No es difícil para ellos identificar y señalar los principales problemas que existen en, lo que consideran, es hoy refugio de adictos de indigentes.

“Allá los ves atrás del kiosco, drogándose, inyectándose, echados los cab...s, esperando que llegue la gente que les da de comer, en tiempo de calor rompen las tuberías para bañarse, defecan en las jardineras, y a veces hasta los ves cogiendo”, expresa “El Guaymas”.

El tono de su voz delata su molestia y el hastío de una problemática que no parece resolverse pronto. Han lidiado con esto desde hace más de 18 años y consideran que se ha ido agravando. Don Luis lo secunda. Óscar asegura que se ha peleado con más de diez indigentes que se han acercado a molestarlos.

“Y me los voy a seguir chin... si siguen así, no es justo”, comenta. Sin importar las nuevas luminarias instaladas, las repintadas del kiosco, de los cordones, las jardineras y aunque sigan reforestando, consideran que el problema va más allá de la infraestructura. Existe un problema al que muchos cachanillas, probablemente, hemos contribuido.

UN MAL BIEN INTENCIONADO

“Mira, por lo menos ocho carros vienen al día a darles de comer, les dan ropa, les dan cobijas, y los tienen bien chiqueados, mientras se la pasan ahí echados, en las jardineras, drogándose”, comenta ‘El Guaymas’. “Unos hasta se quejan, y dicen -¡¿otra vez tortas?!- y luego la ropa y las cobijas que les regalan, aquí las ponen en las bancas y las venden en quince pesos”, dice, mientras que su manoteo y su mirada al hablar del tema revela desesperación.

Dependiendo del jefe de la Policía, consideran, es que se hace valer o no la Ley en esta plaza. Pero por lo pronto, coinciden en que hay mucha tolerancia para con ellos. Ahora la plaza está di- vidida en los mariachis, el norteño, y en la mayor parte, por los indigentes y adictos. “Mientras les sigan trayendo todo aquí, la comida, la ropa y todo, aquí van a seguir ellos”, reclama uno de los mariachis acerca de este ciclo vicioso.

Estas donaciones bien intencionadas han alentado que al menos unos veinte indigentes o adictos permanezcan en la zona, esperando comida, ropa y cobijas de buenos samaritanos. Ahora la plaza ya no parece del mariachi. Ya no es para ellos.

PUJANZA MEXICALENSE

No obstante, la Plaza sigue erigida ahí.

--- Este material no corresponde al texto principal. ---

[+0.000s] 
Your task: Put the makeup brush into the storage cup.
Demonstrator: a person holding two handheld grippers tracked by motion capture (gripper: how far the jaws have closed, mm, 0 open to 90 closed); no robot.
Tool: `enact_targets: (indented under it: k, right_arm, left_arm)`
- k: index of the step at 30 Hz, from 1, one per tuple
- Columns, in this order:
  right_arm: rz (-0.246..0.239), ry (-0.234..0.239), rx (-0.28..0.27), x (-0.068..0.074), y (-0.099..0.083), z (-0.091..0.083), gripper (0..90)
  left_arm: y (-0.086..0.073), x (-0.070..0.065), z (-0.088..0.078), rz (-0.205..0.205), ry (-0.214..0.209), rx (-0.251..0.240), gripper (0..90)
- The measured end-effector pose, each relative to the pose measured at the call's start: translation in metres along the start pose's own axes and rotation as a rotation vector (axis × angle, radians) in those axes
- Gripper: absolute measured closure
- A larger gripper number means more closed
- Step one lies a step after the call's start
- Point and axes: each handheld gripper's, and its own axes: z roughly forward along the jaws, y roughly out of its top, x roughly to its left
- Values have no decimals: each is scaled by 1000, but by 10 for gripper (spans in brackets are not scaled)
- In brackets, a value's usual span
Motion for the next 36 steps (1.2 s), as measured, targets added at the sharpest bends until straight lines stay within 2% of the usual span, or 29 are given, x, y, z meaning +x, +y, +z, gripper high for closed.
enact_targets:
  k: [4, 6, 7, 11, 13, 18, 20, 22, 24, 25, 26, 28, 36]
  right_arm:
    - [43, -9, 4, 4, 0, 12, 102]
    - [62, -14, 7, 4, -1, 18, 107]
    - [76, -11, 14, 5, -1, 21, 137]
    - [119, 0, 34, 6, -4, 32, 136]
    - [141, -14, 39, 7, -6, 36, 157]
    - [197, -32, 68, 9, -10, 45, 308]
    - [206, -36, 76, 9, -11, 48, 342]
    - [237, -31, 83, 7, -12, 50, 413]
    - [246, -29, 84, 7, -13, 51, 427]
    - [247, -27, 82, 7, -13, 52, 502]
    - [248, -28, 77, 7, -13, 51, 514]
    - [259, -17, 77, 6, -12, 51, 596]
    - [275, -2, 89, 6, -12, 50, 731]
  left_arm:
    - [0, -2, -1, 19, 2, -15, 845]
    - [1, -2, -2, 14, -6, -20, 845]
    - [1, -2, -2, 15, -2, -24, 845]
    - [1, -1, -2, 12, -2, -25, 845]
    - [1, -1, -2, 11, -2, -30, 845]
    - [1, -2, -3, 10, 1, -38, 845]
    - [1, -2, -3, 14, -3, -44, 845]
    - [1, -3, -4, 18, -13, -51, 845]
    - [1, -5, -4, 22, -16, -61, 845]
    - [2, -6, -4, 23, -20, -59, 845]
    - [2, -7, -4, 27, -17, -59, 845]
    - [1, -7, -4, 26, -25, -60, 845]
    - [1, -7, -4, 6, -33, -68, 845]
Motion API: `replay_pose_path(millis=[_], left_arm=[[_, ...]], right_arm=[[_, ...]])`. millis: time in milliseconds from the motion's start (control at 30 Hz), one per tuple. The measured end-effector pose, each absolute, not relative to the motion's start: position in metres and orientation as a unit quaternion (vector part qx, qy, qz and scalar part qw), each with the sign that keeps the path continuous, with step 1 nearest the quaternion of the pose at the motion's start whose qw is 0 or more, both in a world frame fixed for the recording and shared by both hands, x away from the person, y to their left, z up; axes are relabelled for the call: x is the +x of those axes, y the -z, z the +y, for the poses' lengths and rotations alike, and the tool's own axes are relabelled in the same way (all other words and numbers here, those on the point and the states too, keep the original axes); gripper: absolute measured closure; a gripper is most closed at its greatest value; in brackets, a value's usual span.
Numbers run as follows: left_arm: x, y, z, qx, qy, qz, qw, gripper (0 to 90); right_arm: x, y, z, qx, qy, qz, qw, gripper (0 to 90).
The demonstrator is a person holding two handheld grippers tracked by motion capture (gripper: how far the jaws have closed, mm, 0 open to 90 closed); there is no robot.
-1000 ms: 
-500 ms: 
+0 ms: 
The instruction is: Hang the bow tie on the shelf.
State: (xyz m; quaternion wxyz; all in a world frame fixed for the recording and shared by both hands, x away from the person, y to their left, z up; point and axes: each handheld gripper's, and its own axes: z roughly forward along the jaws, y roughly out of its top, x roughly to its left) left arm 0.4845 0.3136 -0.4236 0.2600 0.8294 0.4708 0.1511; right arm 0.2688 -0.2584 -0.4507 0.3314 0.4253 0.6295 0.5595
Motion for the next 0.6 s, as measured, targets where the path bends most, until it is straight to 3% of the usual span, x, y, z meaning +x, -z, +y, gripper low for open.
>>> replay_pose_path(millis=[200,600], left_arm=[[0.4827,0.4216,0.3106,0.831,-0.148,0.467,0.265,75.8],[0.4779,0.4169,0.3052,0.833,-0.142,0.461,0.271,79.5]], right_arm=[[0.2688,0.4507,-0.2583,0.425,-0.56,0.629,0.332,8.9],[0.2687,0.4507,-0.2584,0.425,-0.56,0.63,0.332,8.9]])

Aún es un ícono del Centro Histórico de los cachanillas. Una plaza estoica, esperando ser reconquistada y redimida, con los músicos como sus frustrados centinelas. La Plaza del Mariachi podría ser uno de esos puntos de orgullo para presumirles a nuestros familiares o amigos foráneos que nos visitan, pero por lo pronto, no.

Antes de retirarse de su oficio como músico, don Luis espera ver de nuevo la Plaza del Mariachi como la recuerda en los ochenta y noventa. No se dan por ven- cidos y sus miradas al hablar de esa posibilidad los avalan. Él y sus compañeros siguen firmes ahí, cada noche, enfundados en su traje de charro, armados con sus instrumentos y con el espíritu mexicano a flor de piel. Los mariachis, por hoy, no están dispuestos a callar.